= Paula and Bridgette Powers =

Australian identical twins and wildlife carers

Paula Powers and Bridgette Powers (born 1974), known as The Twinnies, are Australian identical twin sisters who operate Twinnies Pelican and Seabird Rescue, a nonprofit organization in Landsborough, Queensland. They have received attention for their work with injured birds, and for their very close and overlapping speech patterns, the latter going viral following a 2025 interview about a carjacking both witnessed.

==Biography==
===Early life and conservation work===
Born in 1974 on the Sunshine Coast, the pair experienced developmental delays from birth and were sent to an institution at age two before their parents, Helen and John, eventually got them out and raised Paula and Bridgette alongside their six other siblings. The two of them spoke in their own language from a young age and were often separated by teachers because they believed the pair were cheating. They dropped out of high school due to health problems, and they developed an interest in wildlife conservation, influenced by their coastal environment and early work at Australia Zoo. The pair met Steve Irwin in a chance encounter after helping a green sea turtle who had been stranded on a beach. After meeting he offered them a job at the Australia Zoo.

Their rescue organization, established in the late 1990s, focuses on rehabilitating injured seabirds, such as pelicans, kookaburras, and darters, with thousands of birds treated across 187 species. The facility faced financial challenges in 2023 but was supported by donations, including a 2025 GoFundMe campaign. The twins work with veterinarians and conservationists, earning recognition for treating complex injuries.

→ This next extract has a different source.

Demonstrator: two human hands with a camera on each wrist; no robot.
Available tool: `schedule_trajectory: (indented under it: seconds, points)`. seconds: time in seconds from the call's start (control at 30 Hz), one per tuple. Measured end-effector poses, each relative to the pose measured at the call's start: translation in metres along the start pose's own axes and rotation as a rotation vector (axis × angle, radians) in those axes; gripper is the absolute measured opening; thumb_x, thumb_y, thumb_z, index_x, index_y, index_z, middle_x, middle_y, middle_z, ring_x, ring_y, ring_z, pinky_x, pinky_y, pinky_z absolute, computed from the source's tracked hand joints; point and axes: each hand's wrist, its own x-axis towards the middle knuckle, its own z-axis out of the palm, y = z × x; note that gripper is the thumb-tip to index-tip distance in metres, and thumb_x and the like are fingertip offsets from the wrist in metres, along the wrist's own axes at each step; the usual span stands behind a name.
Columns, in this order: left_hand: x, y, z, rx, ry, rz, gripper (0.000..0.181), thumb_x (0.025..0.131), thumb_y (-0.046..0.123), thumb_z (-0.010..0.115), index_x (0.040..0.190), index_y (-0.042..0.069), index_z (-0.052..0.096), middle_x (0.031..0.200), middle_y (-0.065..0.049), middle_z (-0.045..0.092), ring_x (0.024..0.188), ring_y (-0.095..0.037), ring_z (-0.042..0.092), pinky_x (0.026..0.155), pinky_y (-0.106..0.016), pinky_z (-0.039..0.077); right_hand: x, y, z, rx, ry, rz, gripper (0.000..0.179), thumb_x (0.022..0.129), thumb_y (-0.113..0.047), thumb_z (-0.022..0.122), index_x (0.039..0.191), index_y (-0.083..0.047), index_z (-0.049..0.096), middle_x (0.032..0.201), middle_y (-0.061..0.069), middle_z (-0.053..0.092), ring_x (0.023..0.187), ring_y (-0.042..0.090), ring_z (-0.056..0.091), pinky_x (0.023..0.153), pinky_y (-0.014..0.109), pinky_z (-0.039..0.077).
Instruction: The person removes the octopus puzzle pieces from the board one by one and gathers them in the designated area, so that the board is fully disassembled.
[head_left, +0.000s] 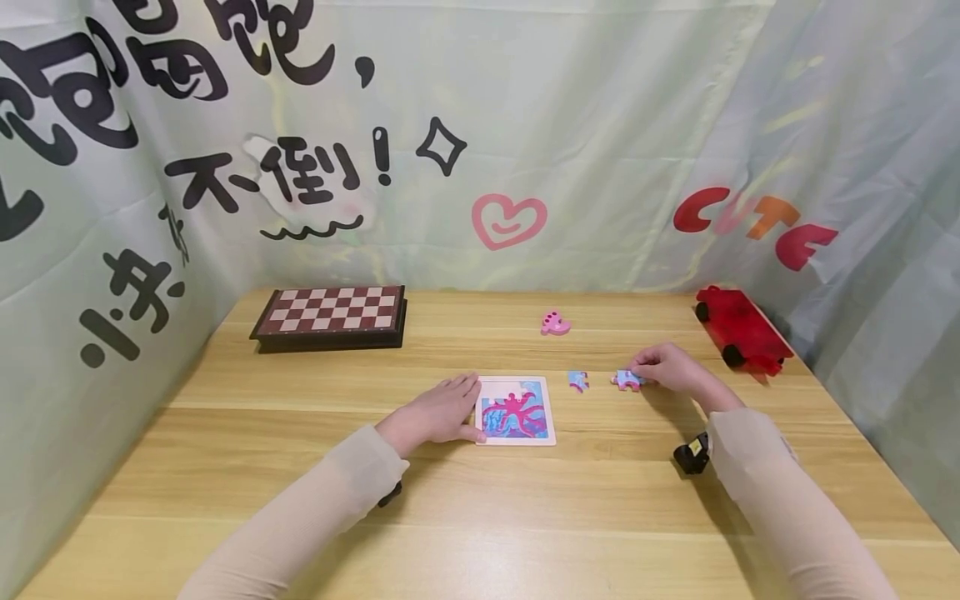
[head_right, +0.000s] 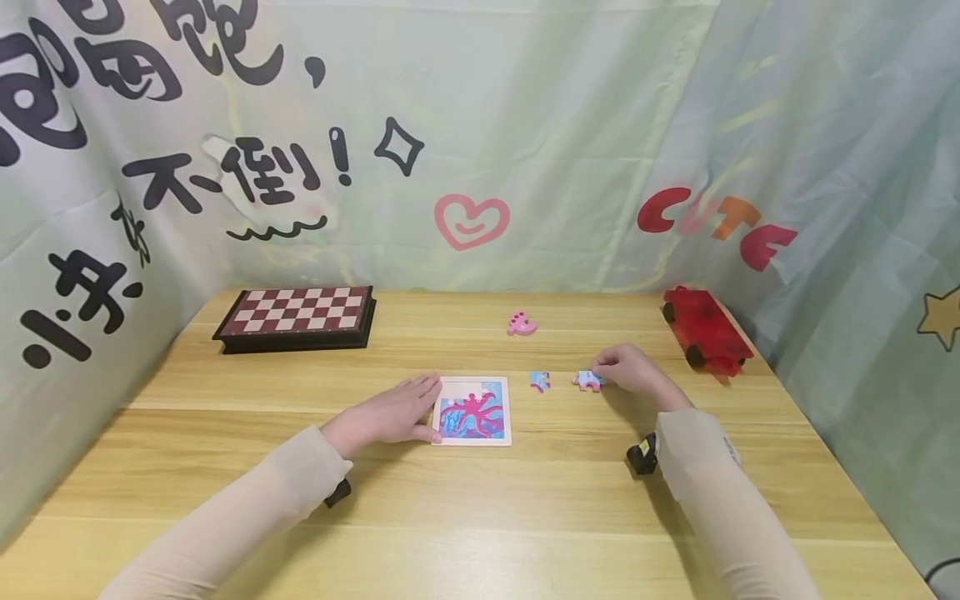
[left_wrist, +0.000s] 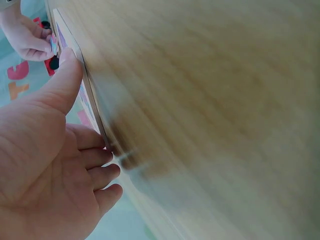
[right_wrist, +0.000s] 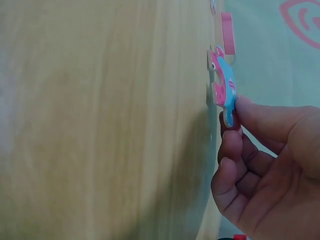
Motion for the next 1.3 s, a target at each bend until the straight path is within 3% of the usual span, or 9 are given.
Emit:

===Association with Cliff Young===
During the 1990s and early 2000s, the Powers family formed a close relationship with ultra-marathon runner Cliff Young. Following the decline of his health and his divorce, Young moved into the Powers family home in Beerwah, Queensland, where he lived for the final years of his life.

While the twins were children and teenagers during this period, they acted as Young's support crew during his later races, often running alongside him to keep his spirits up. Their mother, Helen Powers, acted as Young's manager and primary carer. Young died of cancer at the Powers' residence in November 2003.

===Media prominence===
The sisters are noted for their synchronized speech and identical appearance, which have attracted media attention. The Twinnies gained renewed media attention through a 2016 Good Morning Britain interview and a 2025 7News Queensland segment about a carjacking incident on Steve Irwin Way, where their mother confronted an armed suspect. The 2025 interview, in which they discussed the incident while wearing matching outfits, went viral due to their synchronized speech, incidentally boosting awareness of their conservation work. Their efforts, addressing threats to Australian seabirds from pollution and habitat loss, have been documented in outlets like ABC News and Australian Story.